Stored records
※

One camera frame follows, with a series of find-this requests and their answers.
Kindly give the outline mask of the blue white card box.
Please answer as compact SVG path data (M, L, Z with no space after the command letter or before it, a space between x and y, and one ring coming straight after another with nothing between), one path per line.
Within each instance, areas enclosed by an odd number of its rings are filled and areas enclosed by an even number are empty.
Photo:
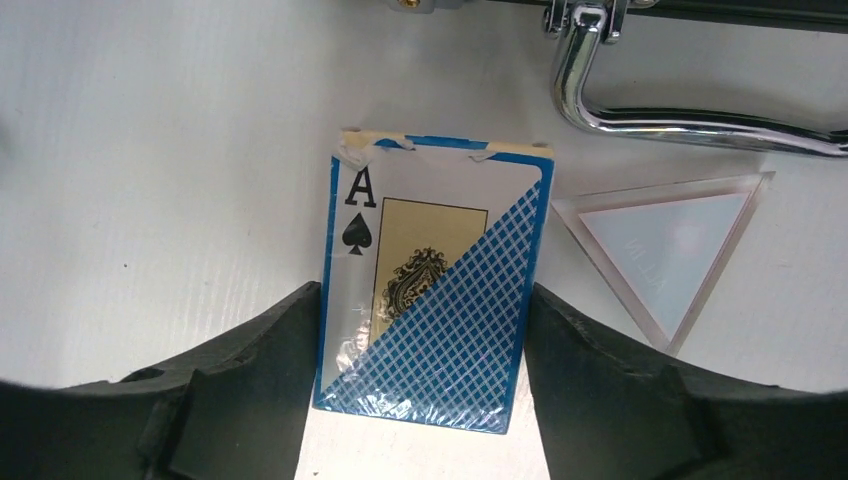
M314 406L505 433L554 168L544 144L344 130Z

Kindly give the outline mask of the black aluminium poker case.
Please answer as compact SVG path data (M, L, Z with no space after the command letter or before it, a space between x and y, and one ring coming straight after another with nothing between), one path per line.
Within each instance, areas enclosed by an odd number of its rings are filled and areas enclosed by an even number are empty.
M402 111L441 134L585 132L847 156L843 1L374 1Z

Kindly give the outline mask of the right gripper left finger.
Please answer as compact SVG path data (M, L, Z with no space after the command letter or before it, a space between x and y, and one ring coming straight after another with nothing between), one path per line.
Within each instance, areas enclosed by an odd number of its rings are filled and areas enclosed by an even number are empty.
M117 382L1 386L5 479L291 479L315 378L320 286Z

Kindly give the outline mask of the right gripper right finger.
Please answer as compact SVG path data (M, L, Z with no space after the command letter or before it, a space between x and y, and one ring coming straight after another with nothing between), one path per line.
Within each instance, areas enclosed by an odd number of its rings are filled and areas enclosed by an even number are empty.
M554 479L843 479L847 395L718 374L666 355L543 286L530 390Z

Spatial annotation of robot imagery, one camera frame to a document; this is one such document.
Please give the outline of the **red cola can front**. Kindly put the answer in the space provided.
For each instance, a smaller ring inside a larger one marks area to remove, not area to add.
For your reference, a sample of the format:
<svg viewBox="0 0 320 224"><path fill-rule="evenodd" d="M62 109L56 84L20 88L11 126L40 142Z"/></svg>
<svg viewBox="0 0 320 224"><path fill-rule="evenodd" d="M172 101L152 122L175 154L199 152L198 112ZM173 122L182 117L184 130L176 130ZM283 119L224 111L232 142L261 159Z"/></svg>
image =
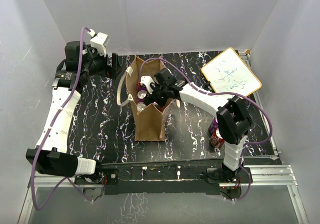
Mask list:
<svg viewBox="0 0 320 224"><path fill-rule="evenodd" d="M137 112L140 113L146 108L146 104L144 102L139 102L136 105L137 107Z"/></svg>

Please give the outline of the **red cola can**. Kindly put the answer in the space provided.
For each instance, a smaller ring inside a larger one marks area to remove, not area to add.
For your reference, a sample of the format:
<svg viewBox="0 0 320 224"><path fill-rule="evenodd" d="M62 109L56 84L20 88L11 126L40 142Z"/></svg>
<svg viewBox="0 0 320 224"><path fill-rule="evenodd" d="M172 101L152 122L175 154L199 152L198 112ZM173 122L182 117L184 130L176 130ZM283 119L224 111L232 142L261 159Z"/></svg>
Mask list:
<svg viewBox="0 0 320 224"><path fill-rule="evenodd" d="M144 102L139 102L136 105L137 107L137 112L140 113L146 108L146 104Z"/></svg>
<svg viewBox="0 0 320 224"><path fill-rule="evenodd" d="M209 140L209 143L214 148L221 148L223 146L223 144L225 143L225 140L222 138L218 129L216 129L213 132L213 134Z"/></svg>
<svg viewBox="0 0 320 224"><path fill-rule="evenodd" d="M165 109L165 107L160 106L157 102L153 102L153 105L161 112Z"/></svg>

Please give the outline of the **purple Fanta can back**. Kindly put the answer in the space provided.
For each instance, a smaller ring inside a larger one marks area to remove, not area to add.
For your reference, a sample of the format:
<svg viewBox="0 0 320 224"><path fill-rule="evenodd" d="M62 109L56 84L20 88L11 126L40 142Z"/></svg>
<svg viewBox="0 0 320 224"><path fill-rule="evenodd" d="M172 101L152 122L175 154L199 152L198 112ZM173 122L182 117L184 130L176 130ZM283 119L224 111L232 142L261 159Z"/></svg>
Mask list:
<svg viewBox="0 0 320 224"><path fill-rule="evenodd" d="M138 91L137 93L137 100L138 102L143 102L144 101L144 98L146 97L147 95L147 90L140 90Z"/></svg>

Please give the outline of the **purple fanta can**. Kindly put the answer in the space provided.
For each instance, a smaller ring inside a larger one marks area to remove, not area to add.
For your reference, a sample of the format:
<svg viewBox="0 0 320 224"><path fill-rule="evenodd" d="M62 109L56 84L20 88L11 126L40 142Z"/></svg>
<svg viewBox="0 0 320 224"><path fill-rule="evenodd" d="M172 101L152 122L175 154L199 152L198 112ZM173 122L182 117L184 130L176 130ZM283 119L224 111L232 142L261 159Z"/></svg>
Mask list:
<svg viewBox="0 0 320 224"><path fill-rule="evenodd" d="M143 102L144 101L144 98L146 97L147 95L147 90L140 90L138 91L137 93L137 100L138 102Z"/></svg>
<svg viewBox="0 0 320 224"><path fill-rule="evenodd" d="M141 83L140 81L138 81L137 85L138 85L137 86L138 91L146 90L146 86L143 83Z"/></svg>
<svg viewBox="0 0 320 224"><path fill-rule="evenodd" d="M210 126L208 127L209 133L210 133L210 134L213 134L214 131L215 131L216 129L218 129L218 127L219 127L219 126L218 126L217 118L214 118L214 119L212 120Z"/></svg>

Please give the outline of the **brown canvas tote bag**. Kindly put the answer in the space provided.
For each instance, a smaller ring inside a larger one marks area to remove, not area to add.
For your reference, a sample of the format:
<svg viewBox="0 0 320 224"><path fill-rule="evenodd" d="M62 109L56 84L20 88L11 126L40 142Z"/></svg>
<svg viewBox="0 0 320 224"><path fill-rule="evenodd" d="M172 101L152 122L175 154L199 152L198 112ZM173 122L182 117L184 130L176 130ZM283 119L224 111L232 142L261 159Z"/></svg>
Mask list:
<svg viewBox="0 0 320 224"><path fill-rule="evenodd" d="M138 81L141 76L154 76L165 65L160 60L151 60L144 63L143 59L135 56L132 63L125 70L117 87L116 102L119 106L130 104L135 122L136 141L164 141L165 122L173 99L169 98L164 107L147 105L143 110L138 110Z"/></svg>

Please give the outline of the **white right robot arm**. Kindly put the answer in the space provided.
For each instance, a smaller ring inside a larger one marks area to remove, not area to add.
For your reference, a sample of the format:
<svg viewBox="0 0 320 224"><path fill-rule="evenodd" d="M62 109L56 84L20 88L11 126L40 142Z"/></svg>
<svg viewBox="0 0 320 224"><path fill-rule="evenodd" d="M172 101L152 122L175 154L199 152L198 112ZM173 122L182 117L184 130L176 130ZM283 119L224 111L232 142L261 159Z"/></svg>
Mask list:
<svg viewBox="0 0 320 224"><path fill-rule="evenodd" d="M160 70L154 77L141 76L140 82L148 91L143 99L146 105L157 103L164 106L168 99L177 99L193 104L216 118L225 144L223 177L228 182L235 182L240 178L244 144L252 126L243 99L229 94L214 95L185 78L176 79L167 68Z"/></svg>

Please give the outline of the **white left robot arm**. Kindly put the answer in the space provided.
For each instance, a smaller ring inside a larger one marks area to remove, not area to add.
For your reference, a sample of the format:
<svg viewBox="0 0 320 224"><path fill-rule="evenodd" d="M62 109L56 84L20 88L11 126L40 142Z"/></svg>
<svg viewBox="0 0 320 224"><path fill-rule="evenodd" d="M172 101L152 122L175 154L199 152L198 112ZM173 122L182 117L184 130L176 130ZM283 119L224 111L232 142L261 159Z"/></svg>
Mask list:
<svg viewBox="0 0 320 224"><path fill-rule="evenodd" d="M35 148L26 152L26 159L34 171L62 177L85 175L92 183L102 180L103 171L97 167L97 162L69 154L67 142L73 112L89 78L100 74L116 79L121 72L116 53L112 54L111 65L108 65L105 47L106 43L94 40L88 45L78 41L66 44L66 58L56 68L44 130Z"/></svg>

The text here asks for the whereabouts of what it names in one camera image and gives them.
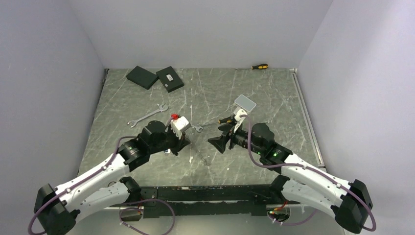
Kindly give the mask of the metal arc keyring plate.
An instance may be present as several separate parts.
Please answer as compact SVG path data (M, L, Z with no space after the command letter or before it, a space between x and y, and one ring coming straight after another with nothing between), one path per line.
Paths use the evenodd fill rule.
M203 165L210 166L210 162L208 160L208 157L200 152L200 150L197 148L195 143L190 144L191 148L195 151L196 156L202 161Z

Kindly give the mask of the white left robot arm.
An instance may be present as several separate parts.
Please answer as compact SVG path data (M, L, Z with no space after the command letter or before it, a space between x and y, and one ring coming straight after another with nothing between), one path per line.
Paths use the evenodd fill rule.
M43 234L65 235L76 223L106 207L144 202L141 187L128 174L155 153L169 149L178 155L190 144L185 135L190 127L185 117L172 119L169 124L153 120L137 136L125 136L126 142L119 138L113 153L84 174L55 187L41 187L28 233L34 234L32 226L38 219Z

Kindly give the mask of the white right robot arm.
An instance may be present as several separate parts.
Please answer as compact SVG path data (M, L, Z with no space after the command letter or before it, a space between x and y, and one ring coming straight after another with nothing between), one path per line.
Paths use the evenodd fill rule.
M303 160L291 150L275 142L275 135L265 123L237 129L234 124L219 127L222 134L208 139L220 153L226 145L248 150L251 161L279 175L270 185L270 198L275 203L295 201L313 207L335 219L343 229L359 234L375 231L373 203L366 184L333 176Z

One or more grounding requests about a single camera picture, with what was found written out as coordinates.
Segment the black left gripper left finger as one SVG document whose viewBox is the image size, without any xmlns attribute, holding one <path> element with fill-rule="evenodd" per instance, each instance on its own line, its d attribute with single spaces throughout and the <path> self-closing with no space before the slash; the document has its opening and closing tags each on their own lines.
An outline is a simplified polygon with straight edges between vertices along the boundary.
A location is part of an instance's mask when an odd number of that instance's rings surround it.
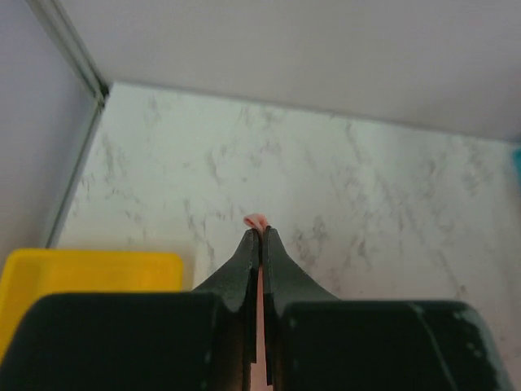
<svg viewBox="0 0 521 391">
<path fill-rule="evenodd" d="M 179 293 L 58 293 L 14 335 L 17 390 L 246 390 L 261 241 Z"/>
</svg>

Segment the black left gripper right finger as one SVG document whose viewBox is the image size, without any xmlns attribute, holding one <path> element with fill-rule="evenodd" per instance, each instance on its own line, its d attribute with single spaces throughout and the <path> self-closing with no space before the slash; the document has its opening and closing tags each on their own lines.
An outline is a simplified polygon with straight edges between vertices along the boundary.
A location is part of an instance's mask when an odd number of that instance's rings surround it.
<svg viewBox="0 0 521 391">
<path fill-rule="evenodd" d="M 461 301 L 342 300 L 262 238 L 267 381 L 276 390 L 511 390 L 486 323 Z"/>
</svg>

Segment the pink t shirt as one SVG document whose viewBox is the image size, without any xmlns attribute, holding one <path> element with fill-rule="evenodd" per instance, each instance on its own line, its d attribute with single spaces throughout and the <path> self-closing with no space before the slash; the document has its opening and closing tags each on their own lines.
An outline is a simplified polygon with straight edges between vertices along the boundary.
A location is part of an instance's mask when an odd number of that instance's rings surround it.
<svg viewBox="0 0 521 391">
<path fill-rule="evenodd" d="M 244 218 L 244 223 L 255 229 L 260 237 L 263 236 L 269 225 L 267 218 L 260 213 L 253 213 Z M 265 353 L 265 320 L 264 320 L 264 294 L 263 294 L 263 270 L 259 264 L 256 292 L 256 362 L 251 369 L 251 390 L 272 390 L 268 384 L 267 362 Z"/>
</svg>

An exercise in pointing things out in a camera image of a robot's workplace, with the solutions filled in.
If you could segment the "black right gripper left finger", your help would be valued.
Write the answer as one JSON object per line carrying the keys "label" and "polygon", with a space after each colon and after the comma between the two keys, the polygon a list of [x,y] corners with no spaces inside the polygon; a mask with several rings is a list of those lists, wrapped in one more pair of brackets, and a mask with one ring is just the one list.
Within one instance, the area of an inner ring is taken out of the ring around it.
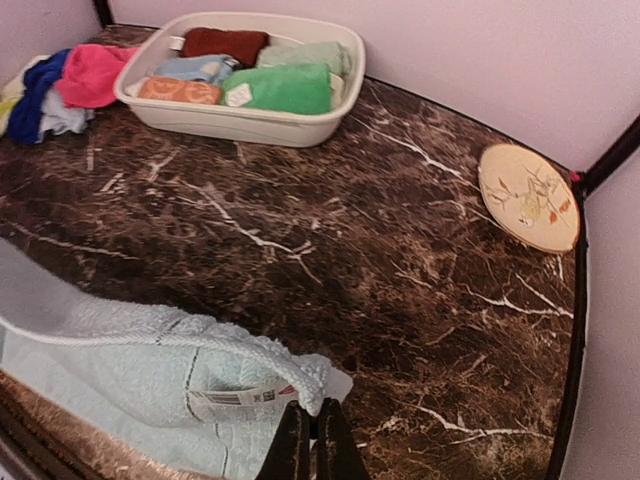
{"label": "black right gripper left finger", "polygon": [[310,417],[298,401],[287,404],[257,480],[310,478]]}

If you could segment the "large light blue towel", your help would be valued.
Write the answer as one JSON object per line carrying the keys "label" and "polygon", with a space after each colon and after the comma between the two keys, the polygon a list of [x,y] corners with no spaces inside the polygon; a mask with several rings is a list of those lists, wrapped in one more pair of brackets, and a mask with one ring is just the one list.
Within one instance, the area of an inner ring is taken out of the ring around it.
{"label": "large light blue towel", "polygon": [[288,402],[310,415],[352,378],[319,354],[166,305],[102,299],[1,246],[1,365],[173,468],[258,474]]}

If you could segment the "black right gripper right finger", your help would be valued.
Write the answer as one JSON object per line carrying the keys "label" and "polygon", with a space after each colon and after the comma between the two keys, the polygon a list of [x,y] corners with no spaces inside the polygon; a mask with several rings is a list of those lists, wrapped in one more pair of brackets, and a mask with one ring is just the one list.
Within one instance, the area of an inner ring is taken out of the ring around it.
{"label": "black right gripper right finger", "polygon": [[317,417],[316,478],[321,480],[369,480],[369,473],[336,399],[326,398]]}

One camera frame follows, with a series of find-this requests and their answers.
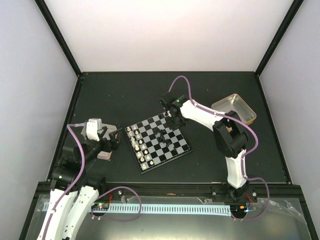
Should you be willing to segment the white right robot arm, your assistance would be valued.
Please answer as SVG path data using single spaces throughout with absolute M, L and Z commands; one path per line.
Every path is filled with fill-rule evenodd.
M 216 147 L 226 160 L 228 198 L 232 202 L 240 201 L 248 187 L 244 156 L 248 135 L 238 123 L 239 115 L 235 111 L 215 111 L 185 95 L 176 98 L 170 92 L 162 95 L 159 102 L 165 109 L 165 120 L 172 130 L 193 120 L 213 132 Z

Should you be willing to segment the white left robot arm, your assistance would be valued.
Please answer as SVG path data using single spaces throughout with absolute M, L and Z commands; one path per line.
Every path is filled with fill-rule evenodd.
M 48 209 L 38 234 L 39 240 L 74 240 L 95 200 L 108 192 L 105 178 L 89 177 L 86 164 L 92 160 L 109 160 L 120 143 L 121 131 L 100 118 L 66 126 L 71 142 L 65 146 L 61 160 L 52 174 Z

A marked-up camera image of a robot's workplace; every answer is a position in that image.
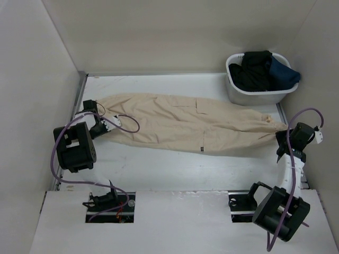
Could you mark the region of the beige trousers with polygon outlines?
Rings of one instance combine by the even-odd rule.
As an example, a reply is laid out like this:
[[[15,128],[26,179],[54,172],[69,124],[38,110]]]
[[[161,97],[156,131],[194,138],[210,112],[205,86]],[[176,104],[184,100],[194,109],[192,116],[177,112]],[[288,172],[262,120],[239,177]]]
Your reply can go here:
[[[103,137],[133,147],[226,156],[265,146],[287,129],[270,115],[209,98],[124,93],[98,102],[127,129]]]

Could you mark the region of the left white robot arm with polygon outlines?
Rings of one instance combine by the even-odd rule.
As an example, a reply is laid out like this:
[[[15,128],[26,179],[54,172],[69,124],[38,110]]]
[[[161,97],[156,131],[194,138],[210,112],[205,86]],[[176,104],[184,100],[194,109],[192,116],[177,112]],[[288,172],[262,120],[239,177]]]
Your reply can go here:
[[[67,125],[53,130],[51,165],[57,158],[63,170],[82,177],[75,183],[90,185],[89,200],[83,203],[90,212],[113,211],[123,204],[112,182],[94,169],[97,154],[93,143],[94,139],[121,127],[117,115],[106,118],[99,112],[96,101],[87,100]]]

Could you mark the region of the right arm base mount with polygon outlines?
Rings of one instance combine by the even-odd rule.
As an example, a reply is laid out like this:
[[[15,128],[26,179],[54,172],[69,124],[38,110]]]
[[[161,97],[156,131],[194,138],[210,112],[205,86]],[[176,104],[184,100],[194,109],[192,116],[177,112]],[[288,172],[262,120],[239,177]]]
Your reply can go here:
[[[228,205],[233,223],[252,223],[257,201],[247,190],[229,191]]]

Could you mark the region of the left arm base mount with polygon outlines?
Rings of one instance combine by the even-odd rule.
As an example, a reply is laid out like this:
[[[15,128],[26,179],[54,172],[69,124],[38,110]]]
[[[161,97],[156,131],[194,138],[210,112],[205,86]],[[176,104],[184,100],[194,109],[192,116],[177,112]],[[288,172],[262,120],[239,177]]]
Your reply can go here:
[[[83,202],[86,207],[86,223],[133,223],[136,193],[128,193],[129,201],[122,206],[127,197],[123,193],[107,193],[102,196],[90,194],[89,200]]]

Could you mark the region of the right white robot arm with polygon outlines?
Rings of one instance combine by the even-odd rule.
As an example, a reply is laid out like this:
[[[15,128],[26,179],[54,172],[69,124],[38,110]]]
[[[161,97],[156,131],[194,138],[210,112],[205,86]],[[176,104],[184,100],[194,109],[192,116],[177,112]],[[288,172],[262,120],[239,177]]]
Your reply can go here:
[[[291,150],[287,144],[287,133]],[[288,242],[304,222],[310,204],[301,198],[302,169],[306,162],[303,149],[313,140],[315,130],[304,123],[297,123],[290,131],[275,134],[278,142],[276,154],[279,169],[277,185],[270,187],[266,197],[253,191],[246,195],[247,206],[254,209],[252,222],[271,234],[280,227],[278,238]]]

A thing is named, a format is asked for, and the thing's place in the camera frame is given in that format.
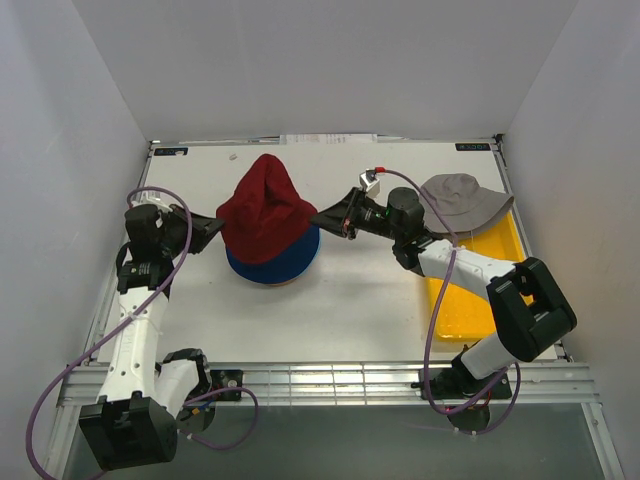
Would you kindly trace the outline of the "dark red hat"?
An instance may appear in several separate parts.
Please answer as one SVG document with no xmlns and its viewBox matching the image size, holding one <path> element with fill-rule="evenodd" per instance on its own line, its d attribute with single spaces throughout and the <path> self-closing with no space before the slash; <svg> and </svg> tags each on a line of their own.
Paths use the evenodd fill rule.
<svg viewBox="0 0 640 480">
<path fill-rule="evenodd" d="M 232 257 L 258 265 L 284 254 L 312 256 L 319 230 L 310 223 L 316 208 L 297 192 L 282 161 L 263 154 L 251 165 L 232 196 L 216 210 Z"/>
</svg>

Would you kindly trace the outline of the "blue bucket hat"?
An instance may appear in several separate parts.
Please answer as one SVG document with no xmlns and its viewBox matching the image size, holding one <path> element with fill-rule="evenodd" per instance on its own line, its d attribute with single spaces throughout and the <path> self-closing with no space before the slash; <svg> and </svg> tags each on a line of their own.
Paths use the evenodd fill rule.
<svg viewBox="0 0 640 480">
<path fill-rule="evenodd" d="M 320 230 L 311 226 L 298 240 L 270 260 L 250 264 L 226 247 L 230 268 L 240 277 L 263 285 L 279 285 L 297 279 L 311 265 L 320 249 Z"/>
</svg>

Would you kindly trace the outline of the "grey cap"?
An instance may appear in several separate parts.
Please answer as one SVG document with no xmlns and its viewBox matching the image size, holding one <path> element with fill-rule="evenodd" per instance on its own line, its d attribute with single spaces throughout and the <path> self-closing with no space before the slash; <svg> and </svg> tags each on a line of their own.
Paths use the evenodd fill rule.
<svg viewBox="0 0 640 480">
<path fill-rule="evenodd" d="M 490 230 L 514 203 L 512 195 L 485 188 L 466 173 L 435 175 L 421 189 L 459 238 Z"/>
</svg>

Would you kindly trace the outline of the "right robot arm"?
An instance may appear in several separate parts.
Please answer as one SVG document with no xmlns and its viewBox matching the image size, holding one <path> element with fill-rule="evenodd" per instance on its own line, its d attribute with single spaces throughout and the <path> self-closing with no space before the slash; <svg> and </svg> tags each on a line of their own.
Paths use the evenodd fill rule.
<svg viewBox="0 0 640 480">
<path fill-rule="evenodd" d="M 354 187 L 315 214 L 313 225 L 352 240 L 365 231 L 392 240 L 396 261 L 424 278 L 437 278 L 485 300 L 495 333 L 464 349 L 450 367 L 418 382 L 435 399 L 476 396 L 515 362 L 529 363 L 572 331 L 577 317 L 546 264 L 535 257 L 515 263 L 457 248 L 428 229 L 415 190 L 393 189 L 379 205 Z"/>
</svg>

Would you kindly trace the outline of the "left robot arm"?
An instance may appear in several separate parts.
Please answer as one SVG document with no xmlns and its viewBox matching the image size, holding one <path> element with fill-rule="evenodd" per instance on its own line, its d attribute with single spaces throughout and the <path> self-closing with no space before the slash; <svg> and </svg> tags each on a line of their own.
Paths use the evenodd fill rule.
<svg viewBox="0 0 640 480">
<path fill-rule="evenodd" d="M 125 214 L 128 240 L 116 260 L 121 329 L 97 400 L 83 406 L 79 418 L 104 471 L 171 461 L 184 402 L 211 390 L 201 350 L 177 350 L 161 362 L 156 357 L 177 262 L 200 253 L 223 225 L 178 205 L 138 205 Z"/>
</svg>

※

=== TRY IT ===
Copy out each line from the preceding entries that mentions the word "region".

=== OUTPUT OF THE EXERCISE ===
Could you mark the region of the beige trousers with polygon outlines?
Could you mark the region of the left white robot arm with polygon outlines?
Could you mark the region of the right arm base mount with polygon outlines?
Could you mark the region of the left arm base mount with polygon outlines?
Could you mark the region of the right white robot arm with polygon outlines?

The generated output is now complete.